Form spec proposal: configure audio quality for internal recording

This spec proposal relates to the new in-app recording feature discussed here.

We propose making the audio recording quality configurable in form design. This would allow the form designer to make an informed decision based on the analysis to be done and doesn't add to the complexity of configuring clients.

Introduce a key named quality to the parameters column. This matches the pattern established by max-pixels or audit parameters. This key would only be applicable to questions of type audio.

type name label parameters
audio my_recording Label quality=voice-only

Introduce a bind attribute in the odk namespace with name quality applicable to fields with bind type binary. It would be ignored for binary questions with mediatype other than audio/*.

<bind nodeset="/data/my_audio" type="binary" odk:quality="voice-only"/>
<upload mediatype="audio/*" ref="/data/my_audio">

Only the following string literals would be allowed as values:

  • voice-only: minimizes file size by optimizing for voice. Only appropriate for one speaker/participant at a time with minimal background noise.
  • low: allows voice recording in noisier backgrounds but not great for detailed sounds.
  • normal: high enough quality for most applications while keeping file size low.
  • external: recording will be delegated to an external app (same as current behaviour in Collect 1.28)
value extension codec channels sample rate bitrate file size
voice-only .amr AMR mono 8kHz 12.2kbps ~5MB/hour
low .m4a AAC mono 32kHz 24kpbs ~11MB/hour
normal .m4a AAC mono 32kHz 64kbps ~30MB/hour

Decisions around the details of the different quality settings (codec, container, bitrate etc) were based on the defaults we’ve seen in Sony (now deprecated but very popular) and Google’s Android recorder apps. From conversations on the forum and with potential users, AMR was identified as a good choice for low storage, voice optimized recordings that still work with transcription services. For the moment we’ve chosen not to offer a PCM/compressed lossless option as we’ve not seen many use cases that require it and would be more work to implement. If people need this they could continue to use external but we also want to make sure that high quality records could be added later as a contribution.

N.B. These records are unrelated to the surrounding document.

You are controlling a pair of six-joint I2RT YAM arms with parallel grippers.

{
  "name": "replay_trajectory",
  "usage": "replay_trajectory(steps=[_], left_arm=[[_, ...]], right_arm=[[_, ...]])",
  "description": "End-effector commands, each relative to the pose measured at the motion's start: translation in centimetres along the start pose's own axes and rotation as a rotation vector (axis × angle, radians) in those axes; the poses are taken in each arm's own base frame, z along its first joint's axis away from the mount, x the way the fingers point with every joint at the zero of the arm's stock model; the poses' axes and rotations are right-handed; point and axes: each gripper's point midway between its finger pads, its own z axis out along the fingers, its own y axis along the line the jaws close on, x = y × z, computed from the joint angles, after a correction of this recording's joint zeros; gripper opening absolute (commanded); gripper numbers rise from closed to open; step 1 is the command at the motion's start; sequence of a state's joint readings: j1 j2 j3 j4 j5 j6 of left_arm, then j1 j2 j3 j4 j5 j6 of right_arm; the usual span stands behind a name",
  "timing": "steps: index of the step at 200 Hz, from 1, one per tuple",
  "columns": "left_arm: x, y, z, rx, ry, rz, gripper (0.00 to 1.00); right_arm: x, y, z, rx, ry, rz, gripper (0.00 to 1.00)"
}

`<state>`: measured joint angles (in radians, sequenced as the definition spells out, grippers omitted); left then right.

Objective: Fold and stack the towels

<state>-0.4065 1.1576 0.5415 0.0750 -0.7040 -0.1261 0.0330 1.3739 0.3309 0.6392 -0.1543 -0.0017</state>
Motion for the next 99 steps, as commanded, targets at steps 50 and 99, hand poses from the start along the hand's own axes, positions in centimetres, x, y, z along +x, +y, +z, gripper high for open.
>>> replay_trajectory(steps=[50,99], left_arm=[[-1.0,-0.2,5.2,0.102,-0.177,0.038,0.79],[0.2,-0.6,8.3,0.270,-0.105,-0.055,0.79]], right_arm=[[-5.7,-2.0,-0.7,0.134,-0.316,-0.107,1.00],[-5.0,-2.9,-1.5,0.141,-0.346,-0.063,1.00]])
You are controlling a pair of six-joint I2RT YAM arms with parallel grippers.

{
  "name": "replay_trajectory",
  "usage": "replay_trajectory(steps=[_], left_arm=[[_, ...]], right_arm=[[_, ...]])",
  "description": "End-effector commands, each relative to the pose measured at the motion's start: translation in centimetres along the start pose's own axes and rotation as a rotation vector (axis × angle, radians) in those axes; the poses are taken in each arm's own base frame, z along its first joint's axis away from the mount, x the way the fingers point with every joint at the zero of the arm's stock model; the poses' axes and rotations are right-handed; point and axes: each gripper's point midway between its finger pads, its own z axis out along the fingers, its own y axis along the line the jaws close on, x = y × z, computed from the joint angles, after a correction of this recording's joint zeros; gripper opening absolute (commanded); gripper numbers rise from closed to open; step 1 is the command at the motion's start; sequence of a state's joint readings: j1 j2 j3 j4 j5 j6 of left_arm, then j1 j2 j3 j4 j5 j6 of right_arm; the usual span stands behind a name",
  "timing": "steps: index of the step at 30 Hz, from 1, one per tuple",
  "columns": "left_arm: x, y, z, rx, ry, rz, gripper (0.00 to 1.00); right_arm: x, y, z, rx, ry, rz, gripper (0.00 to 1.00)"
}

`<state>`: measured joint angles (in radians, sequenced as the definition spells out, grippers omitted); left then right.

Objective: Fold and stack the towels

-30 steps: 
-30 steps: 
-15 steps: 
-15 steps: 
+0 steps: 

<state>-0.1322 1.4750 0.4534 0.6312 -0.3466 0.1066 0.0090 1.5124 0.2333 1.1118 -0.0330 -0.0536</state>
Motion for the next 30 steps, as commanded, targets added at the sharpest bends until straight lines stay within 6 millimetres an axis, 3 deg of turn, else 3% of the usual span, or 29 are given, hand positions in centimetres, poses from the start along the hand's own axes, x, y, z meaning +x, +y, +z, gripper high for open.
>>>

By default, the recording quality will be normal. We propose making the use of an external app configurable in Collect settings but not the quality. This will give the form designer control over the file type and size when using the internal recorder.


Minor comment - this feels very much like how we convey image size preferences via orx:max-pixels. Any reason not to use the same "orx:" scheme prefix?

1 Like

I'd say we made a mistake with max-pixels. is also used by CommCare and perhaps other tools so we risk collision/incompatibilities using it now that we no longer have an OpenRosa consortium. We've since updated to clarify:

For any new additions not defined in another specification, the "" namespace is now preferred. It is assigned the odk prefix in this documentation.

Hopefully that sounds right to you but do say if not!

:+1: Not perpetuating past indiscretions sounds like a good enough reason to me... :slight_smile:

1 Like

Thanks to the TAB members for the discussion on Wednesday! A lot of good questions and concerns raised around audio quality and configuration. As we chatted about, it makes sense to just use quality as the parameter name - I'll update the post to reflect that.

We agreed that as a follow up from the approval of this we'd look to into the following:

  1. Investigate adding "low" and "high" quality options
  2. Investigate adding overrides in Collect to allow for situations where the enumerator needs to change audio quality to get a recording (noisier environment than expected etc)

On 1), we'll do some research and work out what the configurations for these would be. We'll initially look into offering "low" quality that's just AAC at 32kbps (around ~30MB/hour). We'll experiment with this but it'd also be good to hear about any examples where people have used this (or any lossy encoding at a similar bitrate) and why. I'd really like to be able to give people examples of when to use each quality setting so having a good understanding of the drawbacks/advantages for each is important.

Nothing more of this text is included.